Une étude internationale menée auprès de près de 800 adolescents issus de huit pays européens a suivi l'évolution de leur cerveau sur cinq ans. Les scans initiaux, réalisés à l'âge moyen de 14 ans, ont été effectués avant toute consommation de cannabis. Un second scan a eu lieu cinq ans plus tard.
Les résultats montrent que les adolescents ayant consommé du cannabis affichent un cortex préfrontal gauche et droit significativement plus fin. L'épaisseur diminue proportionnellement à la fréquence de consommation. Cette région cérébrale joue un rôle clé dans les fonctions cognitives et émotionnelles, comme le contrôle des impulsions, la planification et la prise de décision.
« Commencer le cannabis à un jeune âge peut affecter votre développement »
Selon la neuroscientifique Janna Cousijn (Université Erasmus de Rotterdam), non impliquée dans l'étude, ces résultats méritent vigilance sans panique immédiate. « Il n'est pas clair si et comment ces changements influencent le développement et le fonctionnement cérébral des jeunes », précise-t-elle. « Aucune autre anomalie n'a été détectée. Cependant, les recherches antérieures indiquent que débuter tôt la consommation de cannabis peut impacter le développement et la santé. »

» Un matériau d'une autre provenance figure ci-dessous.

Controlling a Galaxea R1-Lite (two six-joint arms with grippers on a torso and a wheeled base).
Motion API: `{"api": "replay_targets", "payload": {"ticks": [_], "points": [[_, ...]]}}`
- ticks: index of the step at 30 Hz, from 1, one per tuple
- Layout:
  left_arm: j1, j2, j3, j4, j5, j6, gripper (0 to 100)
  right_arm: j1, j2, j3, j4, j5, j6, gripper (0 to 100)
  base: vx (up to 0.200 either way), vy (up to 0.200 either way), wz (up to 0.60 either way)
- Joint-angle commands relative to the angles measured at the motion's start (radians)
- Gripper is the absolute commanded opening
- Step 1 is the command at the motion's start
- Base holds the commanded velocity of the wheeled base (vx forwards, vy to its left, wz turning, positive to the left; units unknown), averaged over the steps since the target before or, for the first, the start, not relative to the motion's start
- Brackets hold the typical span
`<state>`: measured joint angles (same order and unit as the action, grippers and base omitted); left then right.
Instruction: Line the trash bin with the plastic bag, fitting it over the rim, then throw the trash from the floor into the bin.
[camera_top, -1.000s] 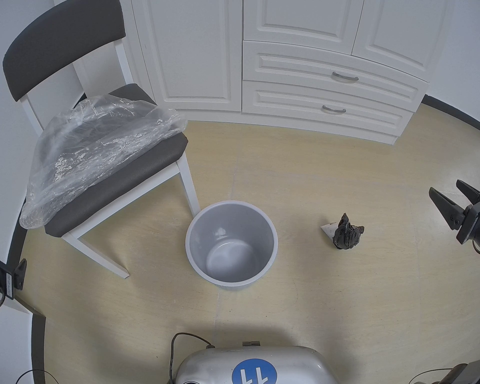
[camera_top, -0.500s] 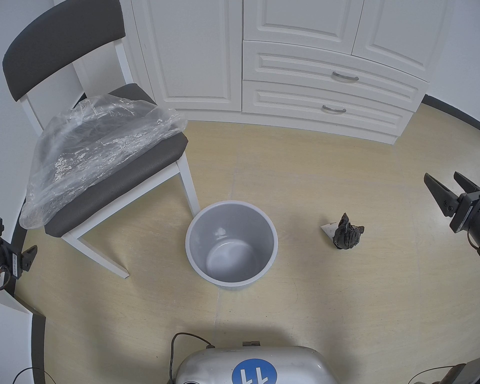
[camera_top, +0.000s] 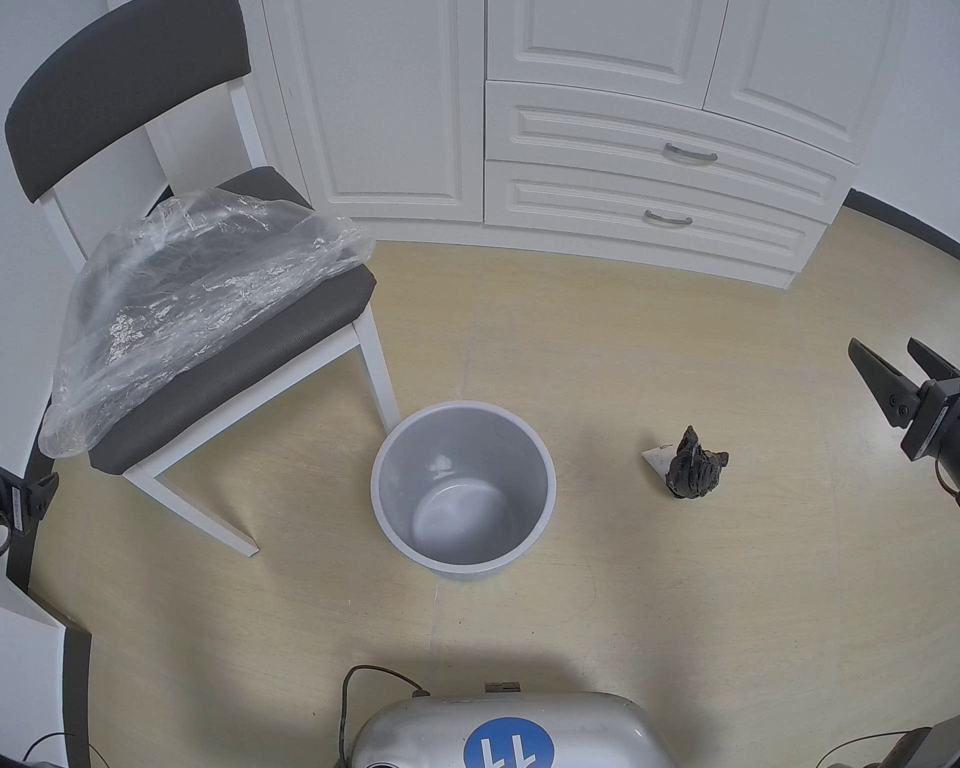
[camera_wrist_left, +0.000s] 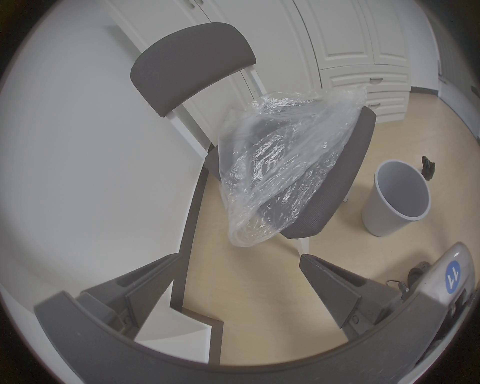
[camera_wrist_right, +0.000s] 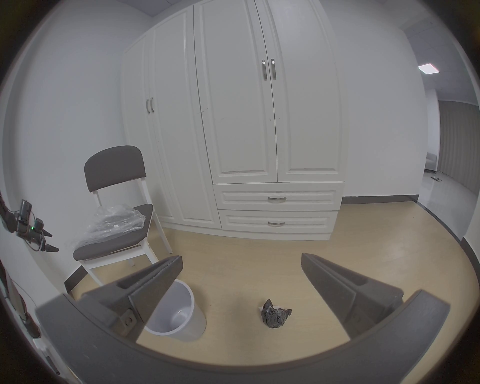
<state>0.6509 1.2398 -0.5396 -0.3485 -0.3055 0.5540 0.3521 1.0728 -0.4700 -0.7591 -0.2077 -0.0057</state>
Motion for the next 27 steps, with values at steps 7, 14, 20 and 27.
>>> {"api": "replay_targets", "payload": {"ticks": [7,14,20,27], "points": [[0.098,0.122,0.0,-0.089,-0.089,-0.092,100,0.001,-0.024,-0.004,0.0,0.005,0.006,100,0.0,0.0,0.0],[0.099,0.182,0.012,-0.207,-0.205,-0.232,100,-0.007,-0.016,-0.007,0.0,0.01,0.032,100,0.0,0.0,0.0],[0.125,0.231,0.004,-0.237,-0.222,-0.256,100,-0.01,-0.02,-0.013,0.0,0.01,0.033,100,0.0,0.0,0.0],[0.159,0.328,0.001,-0.348,-0.291,-0.26,100,-0.013,-0.024,-0.021,0.0,0.01,0.043,100,0.0,0.0,0.0]]}}
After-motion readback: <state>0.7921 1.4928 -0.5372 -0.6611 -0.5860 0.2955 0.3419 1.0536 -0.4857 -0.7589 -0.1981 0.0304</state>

Le cortex préfrontal abrite de nombreux récepteurs CB1, partie du système endocannabinoïde essentiel au développement cérébral. Le THC du cannabis se lie à ces récepteurs, modifiant les sensations et comportements. « Le cannabis perturbe ce système, ce qui peut influencer le développement si la consommation commence tôt », explique Cousijn.
Cette étude longitudinale est la première à documenter à long terme les effets du cannabis sur le cerveau des adolescents. « La participation de nombreux jeunes sans consommation préalable au départ est un atout majeur », note Cousijn. Elle recommande des recherches futures analysant la composition exacte du cannabis consommé, distinguant utilisateurs occasionnels et重度, et incluant les gros consommateurs voire dépendants.
Les chercheurs ont exclu les biais préexistants ou liés à l'alcool, la nicotine ou d'autres substances : les différences observées sont bien corrélées à la consommation de cannabis.